- [Exercise aim] Line by line, return the material below exactly as it reads.

───

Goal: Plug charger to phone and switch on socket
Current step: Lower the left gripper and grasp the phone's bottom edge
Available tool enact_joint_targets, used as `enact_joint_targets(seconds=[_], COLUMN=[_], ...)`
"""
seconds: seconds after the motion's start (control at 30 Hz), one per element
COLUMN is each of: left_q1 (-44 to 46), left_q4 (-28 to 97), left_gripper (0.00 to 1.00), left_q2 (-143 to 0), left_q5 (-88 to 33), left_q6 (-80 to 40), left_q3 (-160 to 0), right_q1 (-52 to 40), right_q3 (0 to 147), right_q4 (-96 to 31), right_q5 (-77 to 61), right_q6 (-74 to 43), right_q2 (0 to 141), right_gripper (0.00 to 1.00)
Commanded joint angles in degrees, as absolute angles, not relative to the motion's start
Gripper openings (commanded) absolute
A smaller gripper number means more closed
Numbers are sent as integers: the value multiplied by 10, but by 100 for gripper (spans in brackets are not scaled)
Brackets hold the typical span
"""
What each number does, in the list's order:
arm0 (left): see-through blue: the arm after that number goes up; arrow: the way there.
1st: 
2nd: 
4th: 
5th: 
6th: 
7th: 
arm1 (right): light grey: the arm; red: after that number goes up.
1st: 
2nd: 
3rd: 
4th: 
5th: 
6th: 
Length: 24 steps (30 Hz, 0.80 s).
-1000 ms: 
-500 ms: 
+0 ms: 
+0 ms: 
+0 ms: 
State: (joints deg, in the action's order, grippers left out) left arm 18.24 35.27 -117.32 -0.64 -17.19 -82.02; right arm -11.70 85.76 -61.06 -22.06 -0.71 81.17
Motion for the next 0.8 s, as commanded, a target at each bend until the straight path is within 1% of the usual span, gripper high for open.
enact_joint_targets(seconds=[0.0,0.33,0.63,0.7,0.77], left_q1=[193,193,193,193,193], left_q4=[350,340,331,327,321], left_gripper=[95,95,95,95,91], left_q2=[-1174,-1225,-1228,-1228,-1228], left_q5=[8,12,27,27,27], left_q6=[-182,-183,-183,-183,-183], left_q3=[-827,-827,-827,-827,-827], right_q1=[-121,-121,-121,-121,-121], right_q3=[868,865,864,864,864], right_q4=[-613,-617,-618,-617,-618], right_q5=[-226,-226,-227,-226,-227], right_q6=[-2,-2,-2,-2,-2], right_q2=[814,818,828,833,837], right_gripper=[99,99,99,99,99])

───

- [Solution to the problem]
Goal: Plug charger to phone and switch on socket
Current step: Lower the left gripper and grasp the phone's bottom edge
Available tool enact_joint_targets, used as `enact_joint_targets(seconds=[_], COLUMN=[_], ...)`
"""
seconds: seconds after the motion's start (control at 30 Hz), one per element
COLUMN is each of: left_q1 (-44 to 46), left_q4 (-28 to 97), left_gripper (0.00 to 1.00), left_q2 (-143 to 0), left_q5 (-88 to 33), left_q6 (-80 to 40), left_q3 (-160 to 0), right_q1 (-52 to 40), right_q3 (0 to 147), right_q4 (-96 to 31), right_q5 (-77 to 61), right_q6 (-74 to 43), right_q2 (0 to 141), right_gripper (0.00 to 1.00)
Commanded joint angles in degrees, as absolute angles, not relative to the motion's start
Gripper openings (commanded) absolute
A smaller gripper number means more closed
Numbers are sent as integers: the value multiplied by 10, but by 100 for gripper (spans in brackets are not scaled)
Brackets hold the typical span
"""
What each number does, in the list's order:
arm0 (left): see-through blue: the arm after that number goes up; arrow: the way there.
1st: 
2nd: 
4th: 
5th: 
6th: 
7th: 
arm1 (right): light grey: the arm; red: after that number goes up.
1st: 
2nd: 
3rd: 
4th: 
5th: 
6th: 
Length: 24 steps (30 Hz, 0.80 s).
-1000 ms: 
-500 ms: 
+0 ms: 
+0 ms: 
+0 ms: 
State: (joints deg, in the action's order, grippers left out) left arm 18.24 35.27 -117.32 -0.64 -17.19 -82.02; right arm -11.70 85.76 -61.06 -22.06 -0.71 81.17
Motion for the next 0.8 s, as commanded, a target at each bend until the straight path is within 1% of the usual span, gripper high for open.
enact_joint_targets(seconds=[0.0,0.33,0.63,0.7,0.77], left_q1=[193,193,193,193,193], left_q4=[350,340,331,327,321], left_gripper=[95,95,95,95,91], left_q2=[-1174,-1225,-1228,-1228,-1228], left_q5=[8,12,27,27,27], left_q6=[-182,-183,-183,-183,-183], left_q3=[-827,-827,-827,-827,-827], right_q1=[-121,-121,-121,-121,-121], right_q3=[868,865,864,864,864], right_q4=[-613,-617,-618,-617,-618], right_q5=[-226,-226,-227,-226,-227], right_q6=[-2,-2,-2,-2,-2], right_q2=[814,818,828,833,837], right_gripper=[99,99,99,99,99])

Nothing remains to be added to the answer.